Problem description: In the data below, find every line with the string "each" and pull it out.

Data section:

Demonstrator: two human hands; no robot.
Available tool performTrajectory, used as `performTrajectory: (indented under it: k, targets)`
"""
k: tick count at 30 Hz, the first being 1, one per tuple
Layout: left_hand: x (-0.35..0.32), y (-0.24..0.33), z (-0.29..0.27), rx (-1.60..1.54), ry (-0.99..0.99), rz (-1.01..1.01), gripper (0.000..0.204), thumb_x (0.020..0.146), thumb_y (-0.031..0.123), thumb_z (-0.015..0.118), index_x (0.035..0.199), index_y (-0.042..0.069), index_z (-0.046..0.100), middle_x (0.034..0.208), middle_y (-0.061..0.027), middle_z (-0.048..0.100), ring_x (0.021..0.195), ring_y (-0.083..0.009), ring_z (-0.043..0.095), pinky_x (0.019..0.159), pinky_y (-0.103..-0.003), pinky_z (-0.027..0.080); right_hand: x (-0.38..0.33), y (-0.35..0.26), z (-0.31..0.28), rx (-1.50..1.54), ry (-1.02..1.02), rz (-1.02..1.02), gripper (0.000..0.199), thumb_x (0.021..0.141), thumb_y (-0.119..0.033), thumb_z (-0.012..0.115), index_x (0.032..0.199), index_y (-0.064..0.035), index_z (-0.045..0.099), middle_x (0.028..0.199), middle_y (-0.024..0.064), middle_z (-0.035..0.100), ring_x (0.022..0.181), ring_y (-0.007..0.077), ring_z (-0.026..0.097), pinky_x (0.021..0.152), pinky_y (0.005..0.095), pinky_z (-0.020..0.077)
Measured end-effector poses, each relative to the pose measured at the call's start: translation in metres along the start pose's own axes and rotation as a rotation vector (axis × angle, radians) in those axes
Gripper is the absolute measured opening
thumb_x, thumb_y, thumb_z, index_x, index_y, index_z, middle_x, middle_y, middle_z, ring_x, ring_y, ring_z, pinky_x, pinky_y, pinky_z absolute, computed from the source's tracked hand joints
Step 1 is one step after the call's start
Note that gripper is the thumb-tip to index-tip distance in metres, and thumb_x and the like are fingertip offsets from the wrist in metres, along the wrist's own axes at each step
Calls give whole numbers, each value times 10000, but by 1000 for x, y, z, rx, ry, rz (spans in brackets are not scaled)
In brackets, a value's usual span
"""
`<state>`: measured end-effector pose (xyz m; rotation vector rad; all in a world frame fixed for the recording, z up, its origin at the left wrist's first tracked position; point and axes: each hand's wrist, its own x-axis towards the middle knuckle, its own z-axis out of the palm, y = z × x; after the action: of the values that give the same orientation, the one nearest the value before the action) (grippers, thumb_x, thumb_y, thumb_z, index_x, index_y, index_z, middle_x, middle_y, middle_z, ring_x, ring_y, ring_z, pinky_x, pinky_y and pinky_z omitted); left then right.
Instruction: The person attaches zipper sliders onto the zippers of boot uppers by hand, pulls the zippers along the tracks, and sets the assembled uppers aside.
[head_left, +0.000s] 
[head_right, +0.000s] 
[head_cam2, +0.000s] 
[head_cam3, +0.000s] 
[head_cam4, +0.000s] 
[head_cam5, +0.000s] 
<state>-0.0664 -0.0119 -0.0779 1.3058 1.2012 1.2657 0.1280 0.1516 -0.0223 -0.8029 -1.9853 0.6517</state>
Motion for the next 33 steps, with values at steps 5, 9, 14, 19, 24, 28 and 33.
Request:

Solution to this task:
Measured end-effector poses, each relative to the pose measured at the call's start: translation in metres along the start pose's own axes and rotation as a rotation vector (axis × angle, radians) in those axes
Note that gripper is the thumb-tip to index-tip distance in metres, and thumb_x and the like are fingertip offsets from the wrist in metres, along the wrist's own axes at each step
Calls give whole numbers, each value times 10000, but by 1000 for x, y, z, rx, ry, rz (spans in brackets are not scaled)
`<state>`: measured end-effector pose (xyz m; rotation vector rad; all in a world frame fixed for the recording, z up, its origin at the left wrist's first tracked position; point and axes: each hand's wrist, its own x-axis towards the middle knuckle, its own z-axis out of the palm, y = z × x; after the action: of the values that give the same orientation, the one nearest the value before the action) (grippers, thumb_x, thumb_y, thumb_z, index_x, index_y, index_z, middle_x, middle_y, middle_z, ring_x, ring_y, ring_z, pinky_x, pinky_y and pinky_z omitted); left then right.

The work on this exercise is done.